[Material supplied — start]
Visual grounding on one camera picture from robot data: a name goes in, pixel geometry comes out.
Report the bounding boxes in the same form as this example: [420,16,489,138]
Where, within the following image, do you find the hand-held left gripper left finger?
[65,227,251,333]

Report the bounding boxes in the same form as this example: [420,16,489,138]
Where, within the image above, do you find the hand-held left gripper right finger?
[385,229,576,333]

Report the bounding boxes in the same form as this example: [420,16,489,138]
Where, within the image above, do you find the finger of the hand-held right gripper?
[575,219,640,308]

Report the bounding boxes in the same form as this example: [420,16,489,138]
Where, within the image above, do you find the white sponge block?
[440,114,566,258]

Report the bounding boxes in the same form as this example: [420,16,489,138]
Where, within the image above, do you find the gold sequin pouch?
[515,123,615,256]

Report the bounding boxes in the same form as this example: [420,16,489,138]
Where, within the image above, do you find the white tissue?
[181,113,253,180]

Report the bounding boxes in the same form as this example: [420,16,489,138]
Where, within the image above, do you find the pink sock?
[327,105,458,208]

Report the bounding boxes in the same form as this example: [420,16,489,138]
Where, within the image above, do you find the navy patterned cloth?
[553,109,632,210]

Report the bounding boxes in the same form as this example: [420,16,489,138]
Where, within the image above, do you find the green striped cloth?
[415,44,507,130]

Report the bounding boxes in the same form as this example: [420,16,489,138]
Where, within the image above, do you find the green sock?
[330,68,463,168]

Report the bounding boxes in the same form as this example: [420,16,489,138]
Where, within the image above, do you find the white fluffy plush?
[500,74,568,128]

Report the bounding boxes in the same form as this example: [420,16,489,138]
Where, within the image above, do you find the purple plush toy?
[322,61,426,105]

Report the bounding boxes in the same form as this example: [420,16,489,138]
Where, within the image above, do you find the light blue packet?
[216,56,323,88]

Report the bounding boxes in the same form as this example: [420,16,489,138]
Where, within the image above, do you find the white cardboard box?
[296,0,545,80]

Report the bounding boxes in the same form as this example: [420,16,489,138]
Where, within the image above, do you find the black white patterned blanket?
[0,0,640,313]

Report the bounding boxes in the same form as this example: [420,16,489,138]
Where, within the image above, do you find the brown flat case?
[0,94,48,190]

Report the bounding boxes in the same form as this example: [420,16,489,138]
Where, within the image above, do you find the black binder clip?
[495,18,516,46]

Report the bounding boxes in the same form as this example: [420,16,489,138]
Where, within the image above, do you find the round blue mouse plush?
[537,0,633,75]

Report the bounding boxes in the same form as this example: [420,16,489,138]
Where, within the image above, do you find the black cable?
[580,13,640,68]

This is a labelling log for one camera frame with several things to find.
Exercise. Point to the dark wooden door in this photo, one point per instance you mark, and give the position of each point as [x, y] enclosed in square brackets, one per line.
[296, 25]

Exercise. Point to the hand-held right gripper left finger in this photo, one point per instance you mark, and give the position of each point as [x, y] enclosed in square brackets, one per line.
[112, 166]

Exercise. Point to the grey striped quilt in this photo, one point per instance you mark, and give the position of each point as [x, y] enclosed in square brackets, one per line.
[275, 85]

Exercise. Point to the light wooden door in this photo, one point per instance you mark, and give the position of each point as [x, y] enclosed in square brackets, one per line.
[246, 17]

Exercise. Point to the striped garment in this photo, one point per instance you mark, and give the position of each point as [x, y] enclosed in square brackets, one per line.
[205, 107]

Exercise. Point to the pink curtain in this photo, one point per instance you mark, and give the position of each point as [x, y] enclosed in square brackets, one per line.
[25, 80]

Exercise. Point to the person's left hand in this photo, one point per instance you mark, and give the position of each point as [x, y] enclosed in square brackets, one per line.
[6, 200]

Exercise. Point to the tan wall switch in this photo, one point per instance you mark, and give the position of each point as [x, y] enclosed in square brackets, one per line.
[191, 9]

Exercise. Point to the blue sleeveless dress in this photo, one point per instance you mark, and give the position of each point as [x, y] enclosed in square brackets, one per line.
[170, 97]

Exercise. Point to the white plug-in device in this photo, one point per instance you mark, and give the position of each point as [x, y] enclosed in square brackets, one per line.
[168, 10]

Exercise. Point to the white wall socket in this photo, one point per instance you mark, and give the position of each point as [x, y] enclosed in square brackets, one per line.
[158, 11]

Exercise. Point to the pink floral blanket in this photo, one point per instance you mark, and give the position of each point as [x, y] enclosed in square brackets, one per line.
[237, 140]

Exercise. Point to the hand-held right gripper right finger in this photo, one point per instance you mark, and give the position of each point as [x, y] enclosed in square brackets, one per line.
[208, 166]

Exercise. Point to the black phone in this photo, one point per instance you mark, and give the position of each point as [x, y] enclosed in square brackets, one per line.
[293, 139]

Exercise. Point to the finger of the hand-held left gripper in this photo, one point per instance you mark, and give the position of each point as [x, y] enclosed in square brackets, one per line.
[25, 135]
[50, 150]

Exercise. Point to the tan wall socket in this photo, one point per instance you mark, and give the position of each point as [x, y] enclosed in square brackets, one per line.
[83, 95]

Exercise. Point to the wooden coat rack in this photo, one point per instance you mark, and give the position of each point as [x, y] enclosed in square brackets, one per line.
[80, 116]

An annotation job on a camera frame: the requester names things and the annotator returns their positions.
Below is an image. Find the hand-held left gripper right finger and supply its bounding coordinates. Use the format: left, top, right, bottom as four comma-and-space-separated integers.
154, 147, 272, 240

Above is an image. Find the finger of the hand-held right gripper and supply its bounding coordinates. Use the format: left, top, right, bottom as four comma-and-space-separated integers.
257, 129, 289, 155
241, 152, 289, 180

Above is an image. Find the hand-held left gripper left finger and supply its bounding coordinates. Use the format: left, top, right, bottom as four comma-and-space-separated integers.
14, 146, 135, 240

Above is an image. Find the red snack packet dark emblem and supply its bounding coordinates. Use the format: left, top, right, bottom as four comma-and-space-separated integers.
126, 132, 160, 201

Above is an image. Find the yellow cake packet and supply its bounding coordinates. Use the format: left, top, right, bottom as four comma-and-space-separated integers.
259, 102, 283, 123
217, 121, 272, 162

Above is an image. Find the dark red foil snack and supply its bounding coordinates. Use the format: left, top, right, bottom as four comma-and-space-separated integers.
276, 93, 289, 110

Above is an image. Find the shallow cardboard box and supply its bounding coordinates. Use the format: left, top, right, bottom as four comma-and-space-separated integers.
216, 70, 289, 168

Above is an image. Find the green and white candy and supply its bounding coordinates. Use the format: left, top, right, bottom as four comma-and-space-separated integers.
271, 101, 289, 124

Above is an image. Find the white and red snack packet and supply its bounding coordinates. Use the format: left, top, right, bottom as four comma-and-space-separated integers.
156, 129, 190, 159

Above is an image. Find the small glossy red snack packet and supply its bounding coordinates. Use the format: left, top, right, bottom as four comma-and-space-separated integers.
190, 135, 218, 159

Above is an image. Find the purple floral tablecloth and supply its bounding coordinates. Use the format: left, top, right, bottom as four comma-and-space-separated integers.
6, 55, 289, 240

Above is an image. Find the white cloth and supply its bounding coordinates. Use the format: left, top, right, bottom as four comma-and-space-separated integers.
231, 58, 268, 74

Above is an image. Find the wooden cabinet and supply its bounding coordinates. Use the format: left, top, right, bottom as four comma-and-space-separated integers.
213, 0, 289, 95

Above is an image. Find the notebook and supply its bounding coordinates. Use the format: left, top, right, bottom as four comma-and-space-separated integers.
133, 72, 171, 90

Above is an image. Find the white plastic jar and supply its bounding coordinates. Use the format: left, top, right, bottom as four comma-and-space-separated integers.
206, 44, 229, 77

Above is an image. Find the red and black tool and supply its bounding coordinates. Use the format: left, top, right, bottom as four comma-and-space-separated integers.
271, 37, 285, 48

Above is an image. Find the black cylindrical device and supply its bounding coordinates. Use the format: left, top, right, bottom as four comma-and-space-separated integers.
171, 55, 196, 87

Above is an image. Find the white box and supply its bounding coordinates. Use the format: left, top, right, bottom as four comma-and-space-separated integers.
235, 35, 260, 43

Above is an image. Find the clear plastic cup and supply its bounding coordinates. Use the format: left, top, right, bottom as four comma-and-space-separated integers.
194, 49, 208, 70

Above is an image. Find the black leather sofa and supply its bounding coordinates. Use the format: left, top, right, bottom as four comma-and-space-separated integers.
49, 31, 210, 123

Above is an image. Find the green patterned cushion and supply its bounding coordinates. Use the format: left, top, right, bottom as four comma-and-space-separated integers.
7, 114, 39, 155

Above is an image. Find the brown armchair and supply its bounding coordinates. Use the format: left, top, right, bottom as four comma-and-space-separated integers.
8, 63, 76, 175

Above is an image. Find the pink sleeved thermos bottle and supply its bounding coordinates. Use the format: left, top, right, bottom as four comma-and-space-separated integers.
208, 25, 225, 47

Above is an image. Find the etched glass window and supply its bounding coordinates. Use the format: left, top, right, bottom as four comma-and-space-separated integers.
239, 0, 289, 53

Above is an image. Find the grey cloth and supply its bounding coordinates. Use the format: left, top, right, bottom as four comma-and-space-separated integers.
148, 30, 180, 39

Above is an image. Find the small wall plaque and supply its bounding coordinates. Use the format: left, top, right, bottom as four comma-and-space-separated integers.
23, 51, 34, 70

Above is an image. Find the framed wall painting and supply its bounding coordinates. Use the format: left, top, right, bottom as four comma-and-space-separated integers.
[Material supplied — finish]
[What you have to do] I'd like the lines above from the one with "Exercise. Point to the hand-held right gripper right" up to and including the one with "An annotation job" copied exactly, with no other lines.

[Reply]
Exercise. Point to the hand-held right gripper right finger in this photo, one point per instance you mark, and give the position of each point as [x, y] enclosed in square brackets, one per line.
[208, 166]

Exercise. Point to the black phone in this photo, one point per instance you mark, and give the position of each point as [x, y] enclosed in square brackets, one per line.
[293, 139]

Exercise. Point to the finger of the hand-held left gripper in this photo, one point per instance you mark, and give the position of each point as [x, y] enclosed in square brackets, one per line.
[25, 135]
[50, 150]

Exercise. Point to the tan wall socket in this photo, one point per instance you mark, and give the position of each point as [x, y] enclosed in square brackets, one per line.
[83, 95]

Exercise. Point to the wooden coat rack in this photo, one point per instance you mark, and give the position of each point as [x, y] enclosed in square brackets, one per line.
[80, 116]

An annotation job on a camera frame: the requester names things and the annotator returns their positions.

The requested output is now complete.